The improvement also stems partly from Israel’s longstanding policy of proffering aid even to countries it has no relations with, which sometimes bears belated fruit. For instance, Israeli officials said one factor in Guinea’s decision to renew relations was the medical aid Israel gave it during the Ebola crisis two years ago. A salient example from Asia, another continent with which Israel’s ties have recently blossomed, is Singapore. Singapore asked Israel to train its army in the mid-1960s, before the two countries even established relations, and then concealed that fact for decades. But last month, as Elliott Abrams noted, Singapore joined forces with India and Rwanda–the third country in the club of Israel’s closest African allies–to help Israel gain the Non-Aligned votes it needed to win the chairmanship of a key UN committee.

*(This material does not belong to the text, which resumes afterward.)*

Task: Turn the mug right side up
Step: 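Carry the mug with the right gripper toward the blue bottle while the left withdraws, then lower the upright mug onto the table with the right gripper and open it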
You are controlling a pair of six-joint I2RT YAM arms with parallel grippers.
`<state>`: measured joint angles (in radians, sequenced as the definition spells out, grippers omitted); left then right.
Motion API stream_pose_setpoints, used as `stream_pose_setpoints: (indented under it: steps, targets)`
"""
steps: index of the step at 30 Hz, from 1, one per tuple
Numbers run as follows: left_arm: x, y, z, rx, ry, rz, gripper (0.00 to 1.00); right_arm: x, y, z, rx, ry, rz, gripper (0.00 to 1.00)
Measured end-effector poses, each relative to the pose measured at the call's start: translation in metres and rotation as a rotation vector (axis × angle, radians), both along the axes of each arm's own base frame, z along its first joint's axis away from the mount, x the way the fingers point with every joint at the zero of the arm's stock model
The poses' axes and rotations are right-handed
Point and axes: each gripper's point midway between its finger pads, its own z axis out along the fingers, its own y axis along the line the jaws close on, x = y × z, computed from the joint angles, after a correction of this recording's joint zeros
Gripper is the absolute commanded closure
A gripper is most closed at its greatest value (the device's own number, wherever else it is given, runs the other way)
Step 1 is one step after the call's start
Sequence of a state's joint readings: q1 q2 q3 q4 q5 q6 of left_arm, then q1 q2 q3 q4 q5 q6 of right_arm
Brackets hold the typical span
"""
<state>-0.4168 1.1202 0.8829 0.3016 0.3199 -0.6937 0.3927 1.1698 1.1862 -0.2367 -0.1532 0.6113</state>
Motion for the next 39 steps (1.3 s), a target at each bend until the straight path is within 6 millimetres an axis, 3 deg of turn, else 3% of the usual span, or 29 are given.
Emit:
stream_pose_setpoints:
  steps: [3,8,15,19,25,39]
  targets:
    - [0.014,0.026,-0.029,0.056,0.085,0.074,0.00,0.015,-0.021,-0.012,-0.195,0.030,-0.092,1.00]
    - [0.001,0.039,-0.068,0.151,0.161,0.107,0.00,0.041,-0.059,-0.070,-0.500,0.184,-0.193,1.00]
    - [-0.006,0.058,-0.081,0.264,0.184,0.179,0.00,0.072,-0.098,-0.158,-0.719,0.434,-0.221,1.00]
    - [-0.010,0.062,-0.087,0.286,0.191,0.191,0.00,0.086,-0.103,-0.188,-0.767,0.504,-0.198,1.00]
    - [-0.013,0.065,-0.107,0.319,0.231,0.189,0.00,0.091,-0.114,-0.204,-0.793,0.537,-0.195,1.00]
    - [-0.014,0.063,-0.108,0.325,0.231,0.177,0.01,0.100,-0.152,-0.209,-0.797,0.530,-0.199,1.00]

The third reason for Israel’s declining isolation, however, is a deliberate decision by successive Netanyahu governments that the country could not afford, either economically or diplomatically, to keep focusing almost exclusively on the West while largely ignoring the rest of the world. Avigdor Lieberman, now the defense minister, made a major push to improve Israel’s ties with Africa and Asia during his term as foreign minister, and since his departure, the ministry has continued this drive under the de facto leadership of Gold (Netanyahu is the nominal foreign minister).
This constituted a major shift in Israel’s strategy, and it stemmed from a simple realization: Relations with Europe are inevitably being frayed by the fact that what the EU seems to want most from Israel is something beyond Israel’s power to provide. Namely, a peace deal with people who have consistently refused every Israeli offer and are currently refusing even to negotiate with it. Europe’s attitude could change someday, but Israel can’t count on that. Hence it must develop alternative sources of trade and diplomatic support as an insurance policy.
The restoration of relations with Guinea is yet another sign that this strategy is starting to pay off. And that’s very good news for Israel.